## GIVEN MATERIAL
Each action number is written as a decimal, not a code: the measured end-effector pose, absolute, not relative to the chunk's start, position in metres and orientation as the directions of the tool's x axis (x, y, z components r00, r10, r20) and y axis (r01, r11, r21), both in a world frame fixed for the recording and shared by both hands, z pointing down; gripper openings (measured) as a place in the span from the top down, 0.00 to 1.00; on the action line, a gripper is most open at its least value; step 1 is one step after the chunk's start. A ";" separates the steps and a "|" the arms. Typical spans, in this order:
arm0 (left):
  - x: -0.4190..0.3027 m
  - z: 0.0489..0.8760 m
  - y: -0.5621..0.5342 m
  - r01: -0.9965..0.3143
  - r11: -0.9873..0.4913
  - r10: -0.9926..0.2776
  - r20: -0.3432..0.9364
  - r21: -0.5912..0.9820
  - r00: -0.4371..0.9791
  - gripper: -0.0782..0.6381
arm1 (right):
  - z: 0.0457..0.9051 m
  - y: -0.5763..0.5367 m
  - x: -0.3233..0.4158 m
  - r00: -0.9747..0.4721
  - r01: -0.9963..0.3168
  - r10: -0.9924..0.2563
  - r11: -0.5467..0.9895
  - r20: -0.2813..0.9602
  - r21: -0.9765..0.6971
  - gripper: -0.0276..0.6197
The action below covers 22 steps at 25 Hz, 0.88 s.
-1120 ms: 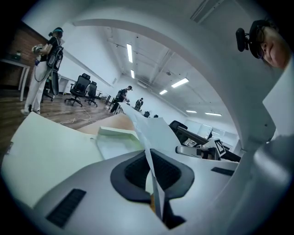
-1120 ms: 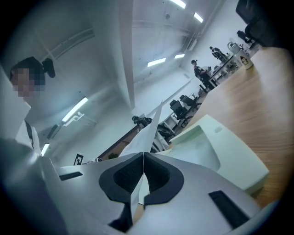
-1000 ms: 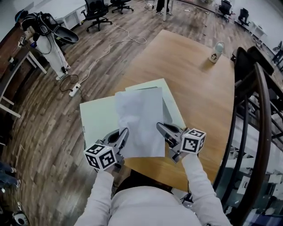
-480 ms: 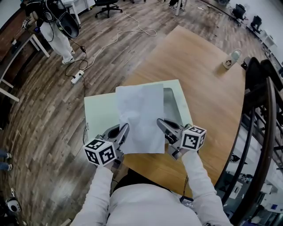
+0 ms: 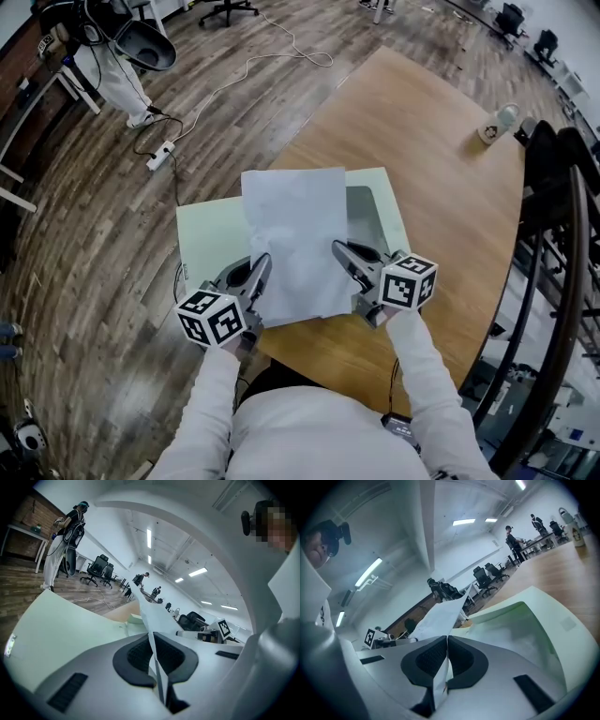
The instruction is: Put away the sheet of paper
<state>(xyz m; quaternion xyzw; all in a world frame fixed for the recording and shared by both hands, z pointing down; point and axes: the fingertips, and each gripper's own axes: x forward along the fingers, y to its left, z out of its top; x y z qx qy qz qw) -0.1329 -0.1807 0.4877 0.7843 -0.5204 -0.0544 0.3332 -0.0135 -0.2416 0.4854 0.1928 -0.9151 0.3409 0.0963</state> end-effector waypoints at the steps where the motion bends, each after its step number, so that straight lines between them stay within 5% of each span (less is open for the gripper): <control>1: -0.133 0.488 -0.183 -0.780 -0.238 -0.853 0.259 0.579 0.453 0.87 | 0.484 -0.245 -0.015 -0.906 -0.420 -0.288 0.701 0.310 -0.577 0.91; 10: -0.139 0.494 -0.204 -0.795 -0.218 -0.877 0.243 0.566 0.414 0.87 | 0.480 -0.276 -0.032 -0.923 -0.377 -0.266 0.768 0.277 -0.518 0.91; 22: -0.123 0.525 -0.204 -0.836 -0.205 -0.866 0.304 0.508 0.397 0.87 | 0.528 -0.279 -0.022 -0.813 -0.496 -0.298 0.805 0.500 -0.327 0.86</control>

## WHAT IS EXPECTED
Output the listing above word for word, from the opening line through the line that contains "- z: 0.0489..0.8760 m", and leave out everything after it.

## SOLUTION
Each action number is written as a decimal, not a code: the measured end-effector pose, absolute, not relative to the chunk's start, position in metres and orientation as the directions of the tool's x axis (x, y, z components r00, r10, r20) and y axis (r01, r11, r21), both in a world frame fixed for the recording and shared by both hands, z pointing down; gripper openings (measured) as a place in the span from the top down, 0.00 to 1.00; on the action line, a gripper is most open at its least value; step 1 is one step after the chunk's start. A ";" separates the steps and a "|" the arms. Typical spans, in this order:
arm0 (left):
  - x: -0.4190..0.3027 m
  - z: 0.0489..0.8760 m

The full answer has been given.